It’s the kind of headline you read twice to make sure you didn’t misinterpret it: Nvidia and AMD will pay 15% of revenue from certain AI chip sales to China—directly to the U.S. government—in exchange for export licenses. The chips in question—Nvidia’s H20 and AMD’s MI308—aren’t the absolute best each company can make. They were engineered specifically for China after Washington’s 2023 export restrictions made shipping top-tier GPUs illegal. Even so, they’re far from low-power throwaways. These accelerators still carry enough muscle to train large AI models, the kind used for everything from voice assistants to defense simulations.
A Deal That Keeps Doors Open
On paper, the arrangement is clever. Nvidia and AMD keep access to one of their most important markets, while the U.S. maintains formal control over what crosses the Pacific. In practice, it’s messy.
Critics argue the whole thing feels like a contradiction. Christopher Padilla, a former U.S. export control official, called the deal “bribery or blackmail, or both”. His point: If the intent of export controls is to deny advanced capabilities to China, why create a system that licenses them—so long as Washington gets paid?
The White House hasn’t weighed in publicly, but approval came under the Trump administration. That timing matters, because it shows the deal isn’t a reactive one-off; it’s a planned mechanism. Instead of banning certain chips outright, the U.S. is effectively monetizing them.
Nvidia’s Take: This Is About Staying Competitive
Nvidia insists it’s following the rules as written. “We follow the rules the U.S. government sets for our participation in worldwide markets,” the company said in a statement. CEO Jensen Huang has gone further, framing the issue as a matter of industrial survival. In his words, “America cannot repeat 5G and lose telecommunication leadership.” He sees AI leadership as a race America must win, even if that means supplying toned-down chips to a strategic competitor.
Security Experts Are Split
Here’s the part where nobody agrees: are these performance-capped chips still dangerous from a national security standpoint?nbsp;Some analysts think so. Even with deliberate limits, H20 and MI308 accelerators can still handle large-scale AI training. That narrows the technological gap the export rules were meant to create. Others believe the restrictions are enough to blunt their military usefulness—at least compared to what the U.S. keeps for itself.
The truth is, we don’t know exactly how China will deploy them.

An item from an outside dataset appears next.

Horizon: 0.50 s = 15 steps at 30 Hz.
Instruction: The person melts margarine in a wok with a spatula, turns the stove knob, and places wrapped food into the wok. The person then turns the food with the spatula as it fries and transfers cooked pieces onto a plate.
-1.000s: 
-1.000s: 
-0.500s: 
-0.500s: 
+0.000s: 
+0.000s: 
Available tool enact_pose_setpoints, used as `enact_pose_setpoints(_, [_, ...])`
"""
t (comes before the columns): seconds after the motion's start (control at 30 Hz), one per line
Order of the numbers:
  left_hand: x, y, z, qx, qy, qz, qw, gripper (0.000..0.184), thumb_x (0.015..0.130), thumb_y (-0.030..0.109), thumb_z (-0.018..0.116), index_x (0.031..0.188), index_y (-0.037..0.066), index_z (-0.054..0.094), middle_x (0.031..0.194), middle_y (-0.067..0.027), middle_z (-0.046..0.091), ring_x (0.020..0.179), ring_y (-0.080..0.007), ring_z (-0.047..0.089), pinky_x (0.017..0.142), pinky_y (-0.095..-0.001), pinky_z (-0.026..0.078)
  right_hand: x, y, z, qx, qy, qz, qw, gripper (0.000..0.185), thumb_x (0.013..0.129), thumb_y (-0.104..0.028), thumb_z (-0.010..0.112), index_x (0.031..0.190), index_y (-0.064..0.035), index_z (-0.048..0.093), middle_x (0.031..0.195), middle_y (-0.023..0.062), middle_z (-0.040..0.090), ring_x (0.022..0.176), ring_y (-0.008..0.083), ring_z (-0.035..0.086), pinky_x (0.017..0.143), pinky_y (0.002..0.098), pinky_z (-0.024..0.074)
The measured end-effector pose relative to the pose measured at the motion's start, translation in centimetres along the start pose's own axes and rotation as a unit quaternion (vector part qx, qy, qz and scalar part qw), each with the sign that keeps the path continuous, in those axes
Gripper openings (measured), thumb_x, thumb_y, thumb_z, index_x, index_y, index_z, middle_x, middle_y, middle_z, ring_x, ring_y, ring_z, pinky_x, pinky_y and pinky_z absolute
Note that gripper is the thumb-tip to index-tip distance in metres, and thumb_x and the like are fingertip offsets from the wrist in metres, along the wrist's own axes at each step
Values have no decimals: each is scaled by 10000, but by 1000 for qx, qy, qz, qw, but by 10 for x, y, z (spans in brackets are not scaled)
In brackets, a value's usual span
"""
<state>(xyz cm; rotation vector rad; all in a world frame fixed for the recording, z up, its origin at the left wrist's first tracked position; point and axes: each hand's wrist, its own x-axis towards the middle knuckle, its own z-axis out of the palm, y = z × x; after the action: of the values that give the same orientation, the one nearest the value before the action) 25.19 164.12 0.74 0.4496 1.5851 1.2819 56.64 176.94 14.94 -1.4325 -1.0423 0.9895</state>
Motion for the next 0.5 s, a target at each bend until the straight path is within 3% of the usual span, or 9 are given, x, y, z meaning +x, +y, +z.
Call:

And that’s the uncomfortable gray zone this deal inhabits.
Bigger Picture: An Export Control Precedent
If this revenue-sharing model spreads to other sectors, it could blur the line between protecting critical technologies and profiting from their sale to strategic rivals. It also raises the question: Are we enforcing national security policy, or leasing it out?nbsp;For Nvidia and AMD, the agreement buys time in a market neither can afford to abandon, while for Washington, it offers visibility—plus revenue—without fully closing the door. For everyone else watching, it’s another sign of how the boundary between economic interest and security doctrine is getting harder to draw.